A lot of people put emphasis on family during the holidays and a lot of people don't have family. For those who might not have family, this is where a peer organization can help. Maybe this is the time to connect, to get that support. Also try to find ways to not feel obligated. Do what you're comfortable with. If you're not feeling up to going to that party or gathering, it's OK to say no. You don't have to give excuses. You can say, "Maybe next time." Keep the holidays simple. If you're still alive and still breathing, and have something to hold on to, be grateful. There's always that opportunity to get better and to grow, to reach out and to get help.
Q. What are the "symptoms" of good mental health?
I would call that wellness. Laughter. Communication. Healthy relationships. Having fun. Gratitude. Persistence I would say, too. And hope. I would say hope is number one. Without hope, you don't have anything. That's what I hung onto when I was sick.
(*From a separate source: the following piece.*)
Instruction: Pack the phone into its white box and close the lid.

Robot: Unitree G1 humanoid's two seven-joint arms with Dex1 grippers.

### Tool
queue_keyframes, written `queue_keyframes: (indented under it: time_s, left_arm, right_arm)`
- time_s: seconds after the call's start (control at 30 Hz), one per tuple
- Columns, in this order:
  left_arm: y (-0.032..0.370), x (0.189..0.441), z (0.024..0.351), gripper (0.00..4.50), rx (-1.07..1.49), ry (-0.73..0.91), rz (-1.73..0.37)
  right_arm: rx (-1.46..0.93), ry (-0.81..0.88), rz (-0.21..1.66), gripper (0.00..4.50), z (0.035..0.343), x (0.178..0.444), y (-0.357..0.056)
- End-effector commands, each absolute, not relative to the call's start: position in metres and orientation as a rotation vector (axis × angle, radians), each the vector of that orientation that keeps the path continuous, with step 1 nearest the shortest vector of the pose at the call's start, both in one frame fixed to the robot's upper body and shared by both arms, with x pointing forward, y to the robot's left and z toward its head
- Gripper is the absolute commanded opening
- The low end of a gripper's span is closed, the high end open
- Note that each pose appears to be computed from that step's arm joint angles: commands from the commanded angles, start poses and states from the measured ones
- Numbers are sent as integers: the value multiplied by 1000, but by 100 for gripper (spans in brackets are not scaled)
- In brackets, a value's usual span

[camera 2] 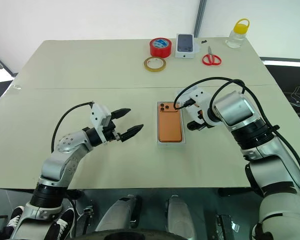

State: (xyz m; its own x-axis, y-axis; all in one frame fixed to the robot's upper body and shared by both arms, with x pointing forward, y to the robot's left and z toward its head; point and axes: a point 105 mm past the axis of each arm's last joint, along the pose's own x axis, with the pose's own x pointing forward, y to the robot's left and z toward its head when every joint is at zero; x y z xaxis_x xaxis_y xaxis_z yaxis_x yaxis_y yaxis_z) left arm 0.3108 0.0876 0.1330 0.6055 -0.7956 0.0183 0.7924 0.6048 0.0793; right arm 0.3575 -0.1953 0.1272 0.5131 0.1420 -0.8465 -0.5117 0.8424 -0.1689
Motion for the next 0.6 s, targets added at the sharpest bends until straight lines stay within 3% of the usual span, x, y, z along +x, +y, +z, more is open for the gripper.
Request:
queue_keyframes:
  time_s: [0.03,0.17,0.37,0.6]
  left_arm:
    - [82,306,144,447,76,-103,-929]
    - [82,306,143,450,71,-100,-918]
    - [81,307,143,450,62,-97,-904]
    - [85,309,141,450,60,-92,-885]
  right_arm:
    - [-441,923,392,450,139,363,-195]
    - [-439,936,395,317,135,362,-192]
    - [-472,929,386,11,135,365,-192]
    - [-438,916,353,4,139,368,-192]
I had hope that I could get better. I just wanted to know I could make it through the day, get a job, have a life. There were times when it got pretty dicey, when I didn't know it was possible. Those were pretty scary times. But once I began to gain a little traction, and began to get better, I realized, "Maybe I can do this." Then I began to gain some self-confidence. Then I began to take some healthy risks, stepped out of my comfort zone. I believe everyone has the ability to do more than they think they can in life. That's how I live my life now.